▸ **Assignment**:
Answer with a bare number: the count of lines in the records below that have the word "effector".

▸ **Data for analysis**:
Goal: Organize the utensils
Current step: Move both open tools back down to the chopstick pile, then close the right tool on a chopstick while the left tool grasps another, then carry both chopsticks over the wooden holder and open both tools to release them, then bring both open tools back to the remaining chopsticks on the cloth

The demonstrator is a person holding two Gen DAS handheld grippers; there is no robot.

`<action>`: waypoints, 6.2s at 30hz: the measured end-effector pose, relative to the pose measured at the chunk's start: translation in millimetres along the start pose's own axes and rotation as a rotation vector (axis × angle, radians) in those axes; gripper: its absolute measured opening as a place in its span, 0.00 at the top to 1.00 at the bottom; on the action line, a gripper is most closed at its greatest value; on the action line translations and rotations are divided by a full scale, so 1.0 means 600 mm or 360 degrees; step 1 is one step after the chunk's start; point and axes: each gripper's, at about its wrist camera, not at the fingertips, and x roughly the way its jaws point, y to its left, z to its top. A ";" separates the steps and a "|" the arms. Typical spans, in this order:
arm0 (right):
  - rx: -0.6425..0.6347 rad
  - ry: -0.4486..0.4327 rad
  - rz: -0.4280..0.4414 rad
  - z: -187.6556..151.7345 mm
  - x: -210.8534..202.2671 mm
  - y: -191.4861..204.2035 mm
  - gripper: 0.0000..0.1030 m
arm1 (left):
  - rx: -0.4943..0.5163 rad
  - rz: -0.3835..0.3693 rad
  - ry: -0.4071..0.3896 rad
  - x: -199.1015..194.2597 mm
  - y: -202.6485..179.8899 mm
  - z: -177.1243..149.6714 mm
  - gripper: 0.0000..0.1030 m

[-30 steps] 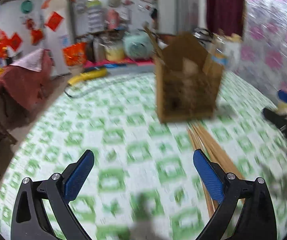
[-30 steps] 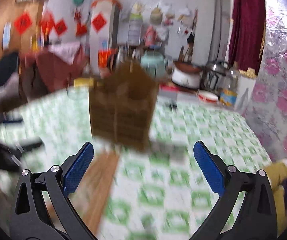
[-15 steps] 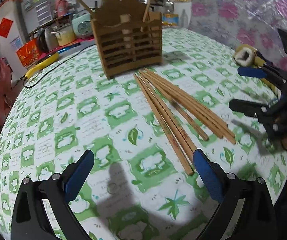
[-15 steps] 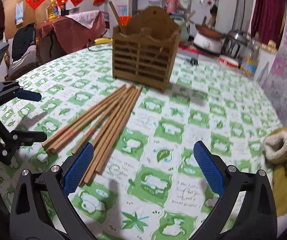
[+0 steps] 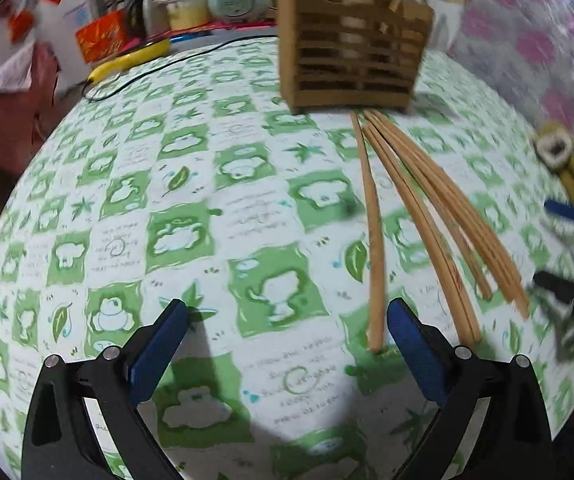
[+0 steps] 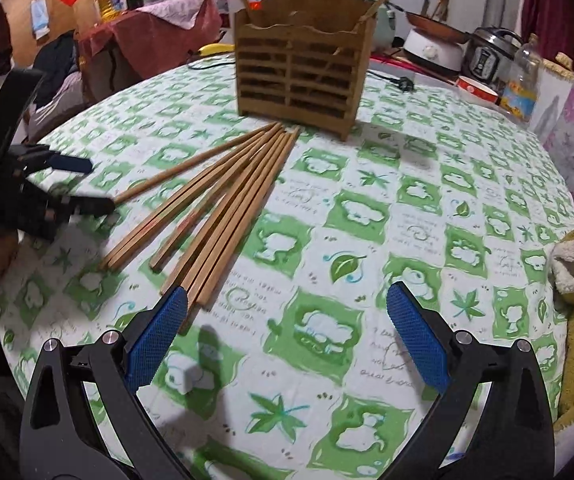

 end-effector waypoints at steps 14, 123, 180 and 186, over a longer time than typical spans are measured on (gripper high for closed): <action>-0.0100 0.0094 -0.0017 0.003 0.024 0.025 0.30 | 0.0088 0.0060 0.0016 0.006 -0.020 -0.005 0.05; 0.0505 -0.0388 -0.0088 0.159 0.020 -0.116 0.24 | -0.0109 -0.0042 -0.0538 -0.058 0.022 0.169 0.12; 0.0286 -0.0165 0.0168 0.002 -0.022 -0.013 0.21 | 0.0647 -0.0211 -0.0045 -0.025 -0.120 -0.046 0.12; 0.0374 -0.0163 0.0157 0.001 -0.020 -0.029 0.21 | 0.0449 -0.0061 -0.0083 -0.023 -0.083 -0.032 0.12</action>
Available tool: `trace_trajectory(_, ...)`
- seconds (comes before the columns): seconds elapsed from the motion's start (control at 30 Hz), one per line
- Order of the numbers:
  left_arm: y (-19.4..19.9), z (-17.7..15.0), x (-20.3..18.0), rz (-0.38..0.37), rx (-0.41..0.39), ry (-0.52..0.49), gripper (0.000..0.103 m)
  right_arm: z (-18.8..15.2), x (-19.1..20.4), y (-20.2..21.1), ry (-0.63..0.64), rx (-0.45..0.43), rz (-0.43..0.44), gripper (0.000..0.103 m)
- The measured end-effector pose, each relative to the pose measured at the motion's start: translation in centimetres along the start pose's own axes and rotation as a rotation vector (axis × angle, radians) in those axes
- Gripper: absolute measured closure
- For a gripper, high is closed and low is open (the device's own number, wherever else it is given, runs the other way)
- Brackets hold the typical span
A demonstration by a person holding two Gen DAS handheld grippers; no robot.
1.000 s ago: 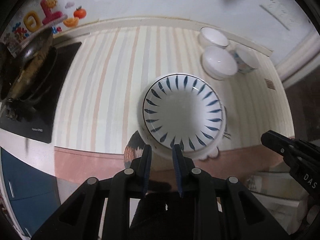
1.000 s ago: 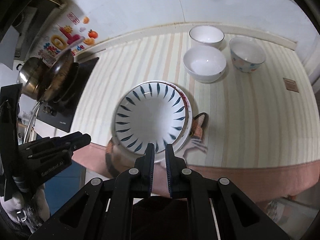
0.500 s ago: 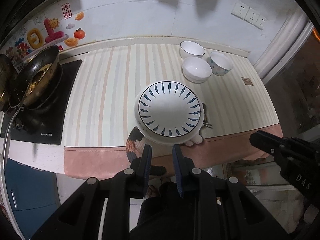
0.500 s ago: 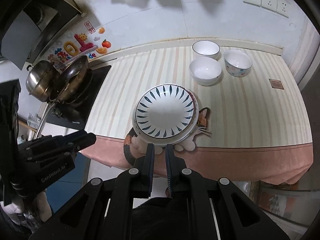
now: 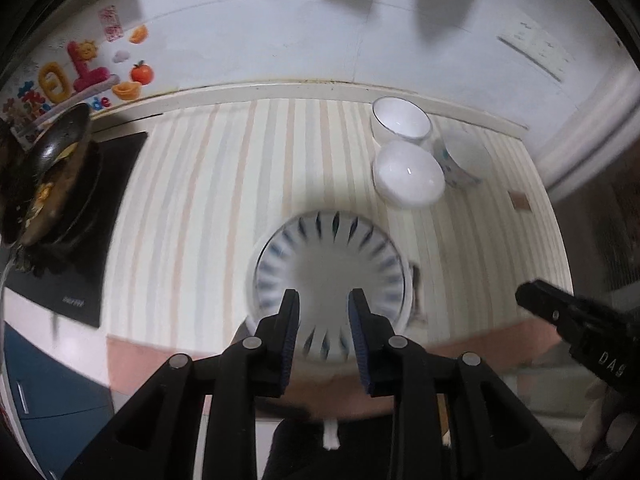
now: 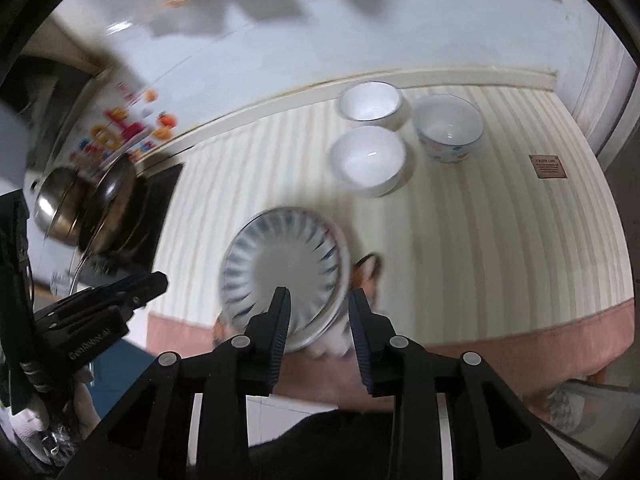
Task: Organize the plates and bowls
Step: 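Move both grippers to the dotted white bowl and grasp its rim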
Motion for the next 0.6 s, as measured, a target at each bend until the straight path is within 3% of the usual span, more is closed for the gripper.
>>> trace_trajectory(0.3,-12.2,11.9,-3.6,-0.058,0.158,0.072,0.080,12.2,-9.4,-10.5,-0.084,0.088,-0.009,0.070)
trace_trajectory(0.43,-17.3,14.4,-4.5,-0.074,0.240,0.092,0.080,15.2,-11.3,-14.6,-0.103,0.146,0.028,0.070)
trace_trajectory(0.6,-20.3,15.6,-5.5,-0.099,0.292,0.092,0.079,17.1,-12.2,-19.1,-0.101,0.227,0.032,0.070)
Point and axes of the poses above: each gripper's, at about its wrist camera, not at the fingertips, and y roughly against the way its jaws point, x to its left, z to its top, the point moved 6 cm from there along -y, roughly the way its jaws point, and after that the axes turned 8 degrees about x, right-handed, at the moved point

▸ **Expected answer**:
3